Glucosamine and chondroitin sulfate as therapeutic agents for knee and hip osteoarthritis
- PMID: 17658908
- DOI: 10.2165/00002512-200724070-00005
Glucosamine and chondroitin sulfate as therapeutic agents for knee and hip osteoarthritis
Abstract
Osteoarthritis (OA), the most common form of arthritis, is a public health problem throughout the world. Several entities have been carefully investigated for the symptomatic and structural management of OA. This review evaluates published studies of the effect of glucosamine salts and chondroitin sulfate preparations on the progression of knee or hip OA. Despite multiple double-blind, controlled clinical trials of the use of glucosamine and chondroitin sulfate in OA, controversy regarding the efficacy of these agents with respect to symptomatic improvement remains. Several potential confounders, including placebo response, use of prescription medicines versus over-the-counter pills or food supplements, or use of glucosamine sulfate versus glucosamine hydrochloride, may have relevance when attempting to interpret the seemingly contradictory results of different clinical trials. The National Institutes of Health-sponsored GAIT (Glucosamine/chondroitin Arthritis Intervention Trial) compared placebo, glucosamine hydrochloride, chondroitin sulfate, a combination of glucosamine and chondroitin sulfate and celecoxib in a parallel, blinded 6-month multicentre study of patients with knee OA. This trial showed that glucosamine hydrochloride and chondroitin sulfate alone or in combination did not reduce pain effectively in the overall group of patients with OA of the knee. However, exploratory analyses suggest that the combination of glucosamine hydrochloride and chondroitin sulfate may be effective in the subgroup of patients with moderate-to-severe knee pain.

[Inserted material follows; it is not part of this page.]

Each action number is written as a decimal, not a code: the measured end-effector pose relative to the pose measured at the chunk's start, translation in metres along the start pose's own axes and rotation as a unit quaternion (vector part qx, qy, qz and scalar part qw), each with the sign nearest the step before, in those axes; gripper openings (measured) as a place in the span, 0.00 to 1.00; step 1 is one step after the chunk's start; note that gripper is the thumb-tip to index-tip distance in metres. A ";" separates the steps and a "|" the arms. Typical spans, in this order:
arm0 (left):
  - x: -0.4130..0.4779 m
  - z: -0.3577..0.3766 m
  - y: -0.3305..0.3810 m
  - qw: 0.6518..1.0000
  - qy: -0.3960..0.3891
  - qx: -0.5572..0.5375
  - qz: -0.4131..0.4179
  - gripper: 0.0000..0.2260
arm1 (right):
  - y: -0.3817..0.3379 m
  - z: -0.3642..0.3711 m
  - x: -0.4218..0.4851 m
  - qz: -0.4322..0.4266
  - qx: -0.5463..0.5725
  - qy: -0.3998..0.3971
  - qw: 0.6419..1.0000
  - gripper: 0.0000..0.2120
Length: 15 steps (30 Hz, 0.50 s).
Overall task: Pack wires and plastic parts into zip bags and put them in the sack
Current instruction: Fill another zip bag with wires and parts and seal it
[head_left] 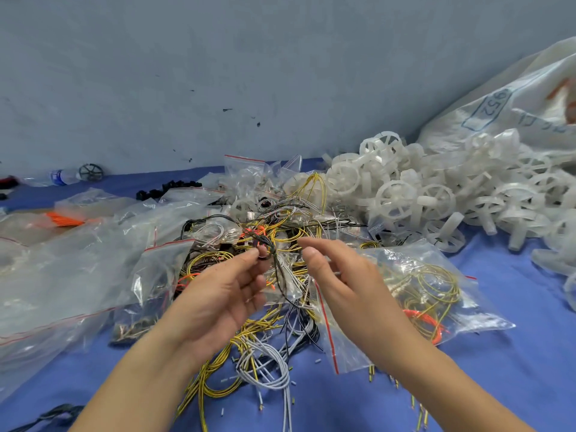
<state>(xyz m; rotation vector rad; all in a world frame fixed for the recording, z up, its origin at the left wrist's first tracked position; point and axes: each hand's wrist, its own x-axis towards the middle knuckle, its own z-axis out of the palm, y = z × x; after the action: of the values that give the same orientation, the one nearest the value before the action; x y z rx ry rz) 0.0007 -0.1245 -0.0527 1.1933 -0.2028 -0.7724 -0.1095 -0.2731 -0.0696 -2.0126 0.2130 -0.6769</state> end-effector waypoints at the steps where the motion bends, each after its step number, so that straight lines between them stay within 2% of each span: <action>1: -0.001 0.002 -0.003 1.000 -0.008 -0.011 -0.018 0.06 | 0.001 0.001 0.001 0.011 0.022 -0.009 1.000 0.14; 3: -0.004 0.003 -0.007 0.998 -0.018 -0.029 -0.052 0.05 | 0.003 0.004 0.002 0.027 0.054 -0.029 0.998 0.13; 5: -0.005 0.000 -0.011 0.998 -0.006 0.001 -0.065 0.08 | 0.007 0.006 0.002 0.037 0.063 -0.050 0.996 0.12; 8: -0.005 -0.009 -0.010 0.985 0.020 0.167 -0.031 0.08 | 0.010 0.009 0.000 0.042 0.062 -0.074 0.994 0.12; 10: -0.006 -0.017 -0.004 0.975 0.030 0.220 -0.017 0.11 | 0.012 0.008 0.001 0.043 0.049 -0.071 0.995 0.11; 12: -0.007 -0.023 0.003 0.978 0.035 0.208 -0.010 0.12 | 0.014 0.007 0.001 0.049 0.054 -0.059 0.996 0.10; 15: -0.009 -0.023 0.006 0.981 0.041 0.188 0.026 0.09 | 0.013 0.008 0.002 0.055 0.090 -0.062 0.993 0.10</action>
<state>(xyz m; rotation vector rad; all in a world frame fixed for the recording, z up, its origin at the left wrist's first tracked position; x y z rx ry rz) 0.0085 -0.1007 -0.0538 1.5683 -0.3198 -0.6529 -0.1020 -0.2745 -0.0829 -1.8490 0.1810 -0.4834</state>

For decades, the traditional pharmacological management of OA has been mainly symptomatic. However, in recent years, several randomised controlled studies have assessed the structure-modifying effect of glucosamine sulfate and chondroitin sulfate using plain radiography to measure joint space narrowing over years. There is some evidence to suggest a structure-modifying effect of glucosamine sulfate and chondroitin sulfate. On the basis of the results of recent randomised controlled trials and meta-analyses, we can conclude that glucosamine sulfate (but not glucosamine hydrochloride) and chondroitin sulfate have small-to-moderate symptomatic efficacy in OA, although this is still debated. With respect to the structure-modifying effect, there is compelling evidence that glucosamine sulfate and chondroitin sulfate may interfere with progression of OA.